» **What is needed**: Copy every entry. Do not alter a single word.

» **Records for the task**:
----------

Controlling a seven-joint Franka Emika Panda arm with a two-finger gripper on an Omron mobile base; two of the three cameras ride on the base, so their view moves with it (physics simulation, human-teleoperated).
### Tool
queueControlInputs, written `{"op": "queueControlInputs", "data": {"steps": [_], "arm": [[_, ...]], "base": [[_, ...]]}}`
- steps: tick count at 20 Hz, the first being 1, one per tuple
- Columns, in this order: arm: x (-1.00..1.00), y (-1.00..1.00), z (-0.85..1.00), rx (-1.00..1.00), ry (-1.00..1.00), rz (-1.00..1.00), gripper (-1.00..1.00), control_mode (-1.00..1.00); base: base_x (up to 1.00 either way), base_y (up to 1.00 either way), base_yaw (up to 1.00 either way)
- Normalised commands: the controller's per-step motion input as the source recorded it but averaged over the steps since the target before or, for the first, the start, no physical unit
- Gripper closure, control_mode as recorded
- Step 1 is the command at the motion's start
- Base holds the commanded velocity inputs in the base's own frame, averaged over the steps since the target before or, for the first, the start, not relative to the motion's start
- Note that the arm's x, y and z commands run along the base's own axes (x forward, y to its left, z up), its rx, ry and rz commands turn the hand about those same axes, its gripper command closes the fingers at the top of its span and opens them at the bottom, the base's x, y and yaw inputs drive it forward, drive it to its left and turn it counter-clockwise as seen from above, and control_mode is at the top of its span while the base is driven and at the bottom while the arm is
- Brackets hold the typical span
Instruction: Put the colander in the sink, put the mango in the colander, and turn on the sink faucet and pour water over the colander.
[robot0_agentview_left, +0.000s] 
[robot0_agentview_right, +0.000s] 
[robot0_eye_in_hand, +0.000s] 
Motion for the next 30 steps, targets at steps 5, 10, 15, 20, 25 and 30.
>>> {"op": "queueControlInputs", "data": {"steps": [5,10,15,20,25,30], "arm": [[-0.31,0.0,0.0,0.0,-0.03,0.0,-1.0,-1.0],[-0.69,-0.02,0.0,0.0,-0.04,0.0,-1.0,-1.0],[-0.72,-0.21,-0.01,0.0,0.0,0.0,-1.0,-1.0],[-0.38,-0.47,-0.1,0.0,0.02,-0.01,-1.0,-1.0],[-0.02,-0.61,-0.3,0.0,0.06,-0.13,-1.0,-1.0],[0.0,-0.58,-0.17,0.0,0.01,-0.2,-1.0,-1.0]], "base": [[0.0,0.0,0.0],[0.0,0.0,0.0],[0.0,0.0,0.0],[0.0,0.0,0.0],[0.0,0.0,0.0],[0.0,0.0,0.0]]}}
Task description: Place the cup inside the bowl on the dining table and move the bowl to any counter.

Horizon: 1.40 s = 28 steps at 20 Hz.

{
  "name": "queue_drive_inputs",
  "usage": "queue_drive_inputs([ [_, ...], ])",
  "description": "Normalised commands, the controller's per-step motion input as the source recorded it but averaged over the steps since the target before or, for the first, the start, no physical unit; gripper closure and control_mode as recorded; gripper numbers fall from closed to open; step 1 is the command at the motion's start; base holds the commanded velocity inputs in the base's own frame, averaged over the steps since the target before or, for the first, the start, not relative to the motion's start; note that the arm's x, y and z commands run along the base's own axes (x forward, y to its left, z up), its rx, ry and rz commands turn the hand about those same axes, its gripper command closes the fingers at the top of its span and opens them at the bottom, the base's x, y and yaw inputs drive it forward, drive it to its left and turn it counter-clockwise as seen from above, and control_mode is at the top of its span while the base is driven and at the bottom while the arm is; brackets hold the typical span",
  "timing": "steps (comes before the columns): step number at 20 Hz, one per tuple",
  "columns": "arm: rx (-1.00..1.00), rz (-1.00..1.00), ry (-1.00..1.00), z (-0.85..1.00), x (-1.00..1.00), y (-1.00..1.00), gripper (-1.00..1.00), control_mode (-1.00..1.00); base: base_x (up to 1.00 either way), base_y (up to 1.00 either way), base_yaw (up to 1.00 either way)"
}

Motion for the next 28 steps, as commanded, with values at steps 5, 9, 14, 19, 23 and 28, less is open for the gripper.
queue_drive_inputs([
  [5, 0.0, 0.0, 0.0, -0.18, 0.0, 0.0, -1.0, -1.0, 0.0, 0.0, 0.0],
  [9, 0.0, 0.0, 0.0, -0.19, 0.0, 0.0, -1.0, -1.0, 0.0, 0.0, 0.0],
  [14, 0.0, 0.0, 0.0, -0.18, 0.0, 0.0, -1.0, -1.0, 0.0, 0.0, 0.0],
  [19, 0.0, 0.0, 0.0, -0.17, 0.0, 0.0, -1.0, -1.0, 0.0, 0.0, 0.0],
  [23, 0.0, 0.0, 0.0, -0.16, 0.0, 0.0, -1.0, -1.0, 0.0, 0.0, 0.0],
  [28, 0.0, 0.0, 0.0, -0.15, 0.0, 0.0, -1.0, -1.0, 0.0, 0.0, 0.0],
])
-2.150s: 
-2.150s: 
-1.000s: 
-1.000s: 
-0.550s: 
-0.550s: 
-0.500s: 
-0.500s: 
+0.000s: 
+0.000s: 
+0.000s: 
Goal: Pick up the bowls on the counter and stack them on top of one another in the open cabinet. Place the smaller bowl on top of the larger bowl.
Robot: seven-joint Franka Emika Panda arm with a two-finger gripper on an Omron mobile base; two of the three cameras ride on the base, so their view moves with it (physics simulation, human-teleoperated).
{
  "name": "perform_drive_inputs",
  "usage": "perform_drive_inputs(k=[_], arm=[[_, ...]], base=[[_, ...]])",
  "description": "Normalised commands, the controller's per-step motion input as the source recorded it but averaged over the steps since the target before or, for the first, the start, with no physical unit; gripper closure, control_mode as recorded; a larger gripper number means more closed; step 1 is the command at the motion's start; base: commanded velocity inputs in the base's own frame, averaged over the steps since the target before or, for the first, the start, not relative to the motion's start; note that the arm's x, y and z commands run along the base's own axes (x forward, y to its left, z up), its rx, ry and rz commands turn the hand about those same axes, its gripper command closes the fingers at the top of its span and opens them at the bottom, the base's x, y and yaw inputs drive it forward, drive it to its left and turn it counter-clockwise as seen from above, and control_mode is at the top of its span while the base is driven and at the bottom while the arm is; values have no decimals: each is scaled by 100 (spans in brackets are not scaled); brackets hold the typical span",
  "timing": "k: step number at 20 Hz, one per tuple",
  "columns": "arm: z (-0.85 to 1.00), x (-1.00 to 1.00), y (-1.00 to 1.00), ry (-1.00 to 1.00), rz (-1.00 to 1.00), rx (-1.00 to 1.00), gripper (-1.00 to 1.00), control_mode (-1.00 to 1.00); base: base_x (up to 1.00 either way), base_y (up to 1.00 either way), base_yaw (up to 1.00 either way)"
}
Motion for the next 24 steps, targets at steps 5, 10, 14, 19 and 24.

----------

» **Response to the task**:
Controlling a seven-joint Franka Emika Panda arm with a two-finger gripper on an Omron mobile base; two of the three cameras ride on the base, so their view moves with it (physics simulation, human-teleoperated).
### Tool
queueControlInputs, written `{"op": "queueControlInputs", "data": {"steps": [_], "arm": [[_, ...]], "base": [[_, ...]]}}`
- steps: tick count at 20 Hz, the first being 1, one per tuple
- Columns, in this order: arm: x (-1.00..1.00), y (-1.00..1.00), z (-0.85..1.00), rx (-1.00..1.00), ry (-1.00..1.00), rz (-1.00..1.00), gripper (-1.00..1.00), control_mode (-1.00..1.00); base: base_x (up to 1.00 either way), base_y (up to 1.00 either way), base_yaw (up to 1.00 either way)
- Normalised commands: the controller's per-step motion input as the source recorded it but averaged over the steps since the target before or, for the first, the start, no physical unit
- Gripper closure, control_mode as recorded
- Step 1 is the command at the motion's start
- Base holds the commanded velocity inputs in the base's own frame, averaged over the steps since the target before or, for the first, the start, not relative to the motion's start
- Note that the arm's x, y and z commands run along the base's own axes (x forward, y to its left, z up), its rx, ry and rz commands turn the hand about those same axes, its gripper command closes the fingers at the top of its span and opens them at the bottom, the base's x, y and yaw inputs drive it forward, drive it to its left and turn it counter-clockwise as seen from above, and control_mode is at the top of its span while the base is driven and at the bottom while the arm is
- Brackets hold the typical span
Instruction: Put the colander in the sink, put the mango in the colander, and turn on the sink faucet and pour water over the colander.
[robot0_agentview_left, +0.000s] 
[robot0_agentview_right, +0.000s] 
[robot0_eye_in_hand, +0.000s] 
Motion for the next 30 steps, targets at steps 5, 10, 15, 20, 25 and 30.
>>> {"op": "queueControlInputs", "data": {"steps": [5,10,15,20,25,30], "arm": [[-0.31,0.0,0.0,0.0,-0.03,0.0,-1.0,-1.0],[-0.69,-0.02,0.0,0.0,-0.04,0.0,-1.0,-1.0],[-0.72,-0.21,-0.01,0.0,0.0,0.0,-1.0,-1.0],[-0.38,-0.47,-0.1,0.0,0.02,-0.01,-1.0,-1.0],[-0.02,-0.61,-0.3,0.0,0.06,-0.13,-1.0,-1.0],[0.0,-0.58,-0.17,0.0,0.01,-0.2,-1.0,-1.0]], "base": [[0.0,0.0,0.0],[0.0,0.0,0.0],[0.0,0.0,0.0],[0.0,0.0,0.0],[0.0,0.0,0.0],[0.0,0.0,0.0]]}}
Task description: Place the cup inside the bowl on the dining table and move the bowl to any counter.

Horizon: 1.40 s = 28 steps at 20 Hz.

{
  "name": "queue_drive_inputs",
  "usage": "queue_drive_inputs([ [_, ...], ])",
  "description": "Normalised commands, the controller's per-step motion input as the source recorded it but averaged over the steps since the target before or, for the first, the start, no physical unit; gripper closure and control_mode as recorded; gripper numbers fall from closed to open; step 1 is the command at the motion's start; base holds the commanded velocity inputs in the base's own frame, averaged over the steps since the target before or, for the first, the start, not relative to the motion's start; note that the arm's x, y and z commands run along the base's own axes (x forward, y to its left, z up), its rx, ry and rz commands turn the hand about those same axes, its gripper command closes the fingers at the top of its span and opens them at the bottom, the base's x, y and yaw inputs drive it forward, drive it to its left and turn it counter-clockwise as seen from above, and control_mode is at the top of its span while the base is driven and at the bottom while the arm is; brackets hold the typical span",
  "timing": "steps (comes before the columns): step number at 20 Hz, one per tuple",
  "columns": "arm: rx (-1.00..1.00), rz (-1.00..1.00), ry (-1.00..1.00), z (-0.85..1.00), x (-1.00..1.00), y (-1.00..1.00), gripper (-1.00..1.00), control_mode (-1.00..1.00); base: base_x (up to 1.00 either way), base_y (up to 1.00 either way), base_yaw (up to 1.00 either way)"
}

Motion for the next 28 steps, as commanded, with values at steps 5, 9, 14, 19, 23 and 28, less is open for the gripper.
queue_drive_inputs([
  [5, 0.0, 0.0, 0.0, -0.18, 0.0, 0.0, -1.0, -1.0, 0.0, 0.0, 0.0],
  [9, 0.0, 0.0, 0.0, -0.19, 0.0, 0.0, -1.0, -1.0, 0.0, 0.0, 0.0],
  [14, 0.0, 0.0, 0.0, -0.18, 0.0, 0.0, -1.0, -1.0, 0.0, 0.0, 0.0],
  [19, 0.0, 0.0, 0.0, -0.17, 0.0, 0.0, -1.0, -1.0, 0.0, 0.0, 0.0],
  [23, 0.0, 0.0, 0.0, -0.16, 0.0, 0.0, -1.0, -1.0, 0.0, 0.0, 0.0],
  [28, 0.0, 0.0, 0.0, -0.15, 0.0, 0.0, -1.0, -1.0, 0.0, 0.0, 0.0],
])
-2.150s: 
-2.150s: 
-1.000s: 
-1.000s: 
-0.550s: 
-0.550s: 
-0.500s: 
-0.500s: 
+0.000s: 
+0.000s: 
+0.000s: 
Goal: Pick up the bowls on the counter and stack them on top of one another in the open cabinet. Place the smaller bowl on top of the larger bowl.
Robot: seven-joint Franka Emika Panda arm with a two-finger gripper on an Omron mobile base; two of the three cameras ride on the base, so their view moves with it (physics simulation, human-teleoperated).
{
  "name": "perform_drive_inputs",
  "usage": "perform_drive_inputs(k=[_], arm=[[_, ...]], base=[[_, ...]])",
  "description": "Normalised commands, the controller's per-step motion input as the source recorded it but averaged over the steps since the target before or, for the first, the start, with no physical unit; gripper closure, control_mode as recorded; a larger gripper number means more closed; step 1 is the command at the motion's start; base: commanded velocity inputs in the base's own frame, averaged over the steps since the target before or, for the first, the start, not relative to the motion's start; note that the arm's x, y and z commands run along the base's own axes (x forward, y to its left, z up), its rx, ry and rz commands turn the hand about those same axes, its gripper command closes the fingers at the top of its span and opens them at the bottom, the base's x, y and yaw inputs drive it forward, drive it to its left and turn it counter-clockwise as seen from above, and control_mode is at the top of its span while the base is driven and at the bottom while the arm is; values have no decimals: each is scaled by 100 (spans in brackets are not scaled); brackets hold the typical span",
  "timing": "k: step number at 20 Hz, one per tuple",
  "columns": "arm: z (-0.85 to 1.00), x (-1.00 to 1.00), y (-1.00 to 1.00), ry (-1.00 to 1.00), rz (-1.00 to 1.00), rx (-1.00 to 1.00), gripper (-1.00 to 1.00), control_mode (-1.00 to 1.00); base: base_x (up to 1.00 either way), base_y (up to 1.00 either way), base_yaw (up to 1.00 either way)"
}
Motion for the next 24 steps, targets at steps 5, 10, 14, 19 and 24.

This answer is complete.